Google Cloud Storage

This guide outlines how to set up a serverless cohort export from Mixpanel to a Google Cloud Storage bucket. Once this is set up, you will get cohort of users for the cohort you created in Mixpanel in to your bucket on a recurring basis. Setup should take ~12 minutes.

📘

Prerequisites

This guide assumes you are running in Google Cloud Platform, and have the necessary IAM Access to have Cloud Functions write to GCS.

Step 1: Create a Mixpanel service account

Create an Owner or Admin Service Account in the project in which you want to export cohorts.

Step 2: Create a GCS Bucket

Create a dedicated Cloud Storage bucket. We recommend including mixpanel-cohorts-export in the name to make it explicit and avoid any accidental data sharing.

You can create the bucket in any region, though we recommend us-central for highest throughput.

Step 3: Create a Pub/Sub topic (to schedule the cloud function periodically)

Create a dedicated Cloud Pub/Sub topic. We recommend including mixpanel-cohorts-export-schedule in the name to make it explicit and avoid any accidental usage.

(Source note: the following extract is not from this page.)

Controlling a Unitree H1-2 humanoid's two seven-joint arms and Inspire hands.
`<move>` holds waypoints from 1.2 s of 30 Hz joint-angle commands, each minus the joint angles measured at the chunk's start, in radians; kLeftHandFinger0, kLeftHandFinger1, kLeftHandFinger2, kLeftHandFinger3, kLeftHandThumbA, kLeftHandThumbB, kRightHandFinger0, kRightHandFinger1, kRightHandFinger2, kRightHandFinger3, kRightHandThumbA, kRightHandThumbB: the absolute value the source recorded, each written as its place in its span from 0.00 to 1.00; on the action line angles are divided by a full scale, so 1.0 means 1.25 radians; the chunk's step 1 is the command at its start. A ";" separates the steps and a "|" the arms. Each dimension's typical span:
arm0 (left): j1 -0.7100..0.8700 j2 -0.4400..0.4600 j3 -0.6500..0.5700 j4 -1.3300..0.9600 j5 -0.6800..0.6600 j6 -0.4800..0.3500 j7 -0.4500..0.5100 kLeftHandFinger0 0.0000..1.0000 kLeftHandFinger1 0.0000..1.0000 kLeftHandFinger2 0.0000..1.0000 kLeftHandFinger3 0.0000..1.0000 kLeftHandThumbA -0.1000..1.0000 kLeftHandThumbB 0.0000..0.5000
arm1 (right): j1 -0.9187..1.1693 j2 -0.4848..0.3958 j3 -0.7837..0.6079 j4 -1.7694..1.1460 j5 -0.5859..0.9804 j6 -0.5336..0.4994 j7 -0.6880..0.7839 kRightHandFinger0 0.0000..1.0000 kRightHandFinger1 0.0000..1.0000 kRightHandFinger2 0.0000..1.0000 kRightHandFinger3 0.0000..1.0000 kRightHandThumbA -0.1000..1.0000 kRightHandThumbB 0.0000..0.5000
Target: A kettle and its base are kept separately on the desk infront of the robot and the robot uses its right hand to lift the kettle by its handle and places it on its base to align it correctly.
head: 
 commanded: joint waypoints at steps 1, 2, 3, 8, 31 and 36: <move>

Step 4a: Create a Cloud Function

Create a new Cloud Function.

  • Set trigger type to Pub/Sub and select the topic created in the previous step
  • Set Memory to 1GiB, Timeout to 540, and Instances to 20 (increase memory if cohort being exported is big )
Cloud Function configurationCloud Function configuration

Cloud Function configuration

Step 4b: Write the Cloud Function

Switch the runtime to Python3.9 and change the entrypoint from hello_gcs to main. Paste the code below for main.py, gcs.py and requirements.txt.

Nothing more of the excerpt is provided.